• **Collected material**:
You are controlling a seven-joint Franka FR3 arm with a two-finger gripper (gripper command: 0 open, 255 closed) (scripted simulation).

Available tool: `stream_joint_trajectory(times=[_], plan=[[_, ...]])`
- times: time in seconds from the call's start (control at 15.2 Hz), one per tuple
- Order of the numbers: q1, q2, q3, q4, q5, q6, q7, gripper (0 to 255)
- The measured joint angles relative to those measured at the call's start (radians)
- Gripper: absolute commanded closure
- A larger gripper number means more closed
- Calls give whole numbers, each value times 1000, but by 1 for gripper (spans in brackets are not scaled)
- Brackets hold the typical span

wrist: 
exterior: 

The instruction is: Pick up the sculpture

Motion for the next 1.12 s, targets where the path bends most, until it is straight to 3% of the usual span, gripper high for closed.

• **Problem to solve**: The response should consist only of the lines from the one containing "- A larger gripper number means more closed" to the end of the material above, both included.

• **Reply**:
- A larger gripper number means more closed
- Calls give whole numbers, each value times 1000, but by 1 for gripper (spans in brackets are not scaled)
- Brackets hold the typical span

wrist: 
exterior: 

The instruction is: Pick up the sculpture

Motion for the next 1.12 s, targets where the path bends most, until it is straight to 3% of the usual span, gripper high for closed.

This answer is complete as written.